▶ Goal of the exercise: Copy each line of the listing below where the word "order" turns up.

Data shown below:

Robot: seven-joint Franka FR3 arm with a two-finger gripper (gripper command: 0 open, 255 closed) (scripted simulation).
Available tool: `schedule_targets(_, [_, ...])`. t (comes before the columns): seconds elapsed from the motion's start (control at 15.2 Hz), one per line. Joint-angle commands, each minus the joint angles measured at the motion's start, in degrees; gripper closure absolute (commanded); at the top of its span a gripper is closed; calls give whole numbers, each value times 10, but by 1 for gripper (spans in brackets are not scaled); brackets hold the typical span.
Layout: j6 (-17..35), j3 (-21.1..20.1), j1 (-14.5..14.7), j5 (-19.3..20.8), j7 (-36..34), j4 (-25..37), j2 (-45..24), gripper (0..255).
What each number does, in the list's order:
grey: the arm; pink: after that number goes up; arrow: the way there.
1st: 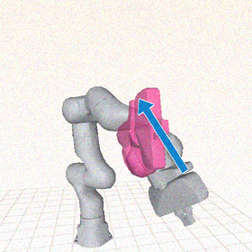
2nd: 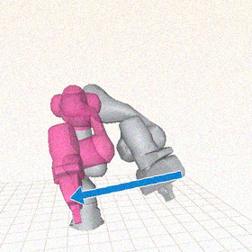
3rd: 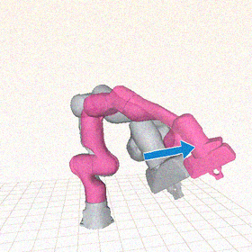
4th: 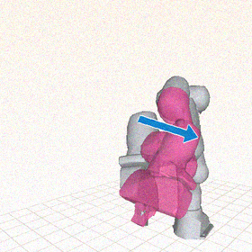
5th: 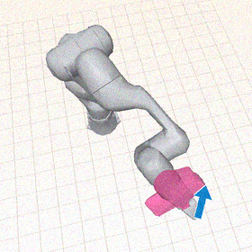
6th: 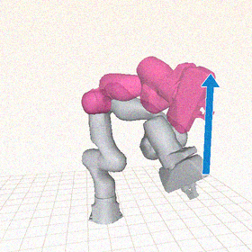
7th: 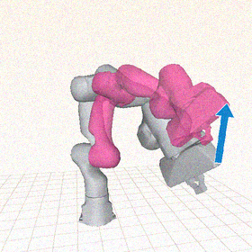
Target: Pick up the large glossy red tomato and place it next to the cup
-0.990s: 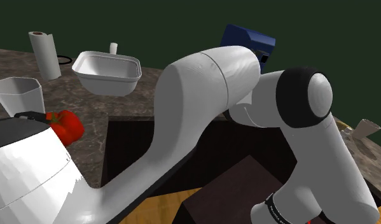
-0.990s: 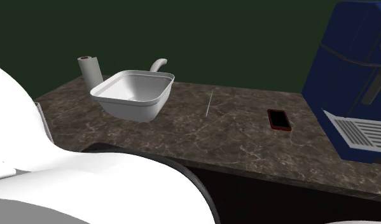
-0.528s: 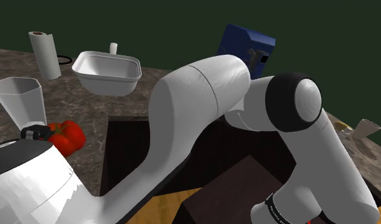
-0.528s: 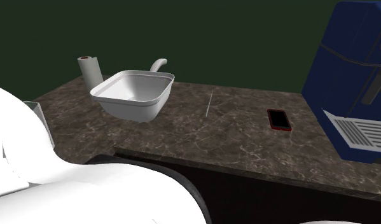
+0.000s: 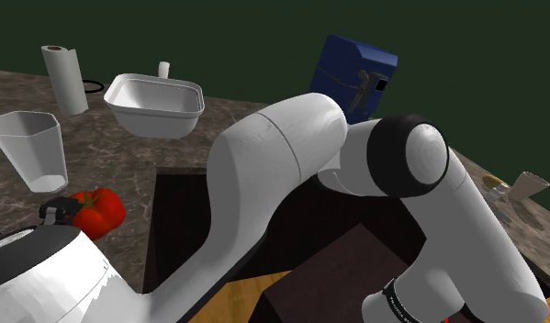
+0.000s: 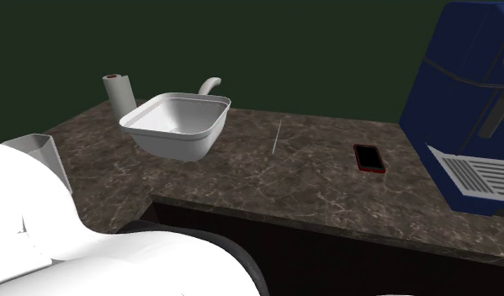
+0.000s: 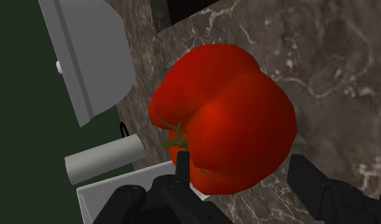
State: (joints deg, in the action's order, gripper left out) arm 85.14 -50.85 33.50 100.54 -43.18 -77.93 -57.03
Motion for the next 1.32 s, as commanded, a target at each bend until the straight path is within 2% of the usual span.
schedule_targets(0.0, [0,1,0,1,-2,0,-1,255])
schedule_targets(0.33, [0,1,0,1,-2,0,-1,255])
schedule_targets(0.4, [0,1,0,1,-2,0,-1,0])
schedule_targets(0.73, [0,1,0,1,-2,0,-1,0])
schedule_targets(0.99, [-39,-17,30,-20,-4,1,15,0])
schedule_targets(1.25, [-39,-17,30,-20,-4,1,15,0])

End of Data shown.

▶ Reply:
What each number does, in the list's order:
State: (joints deg, in the action's order, gripper left out) arm 85.14 -50.85 33.50 100.54 -43.18 -77.93 -57.03

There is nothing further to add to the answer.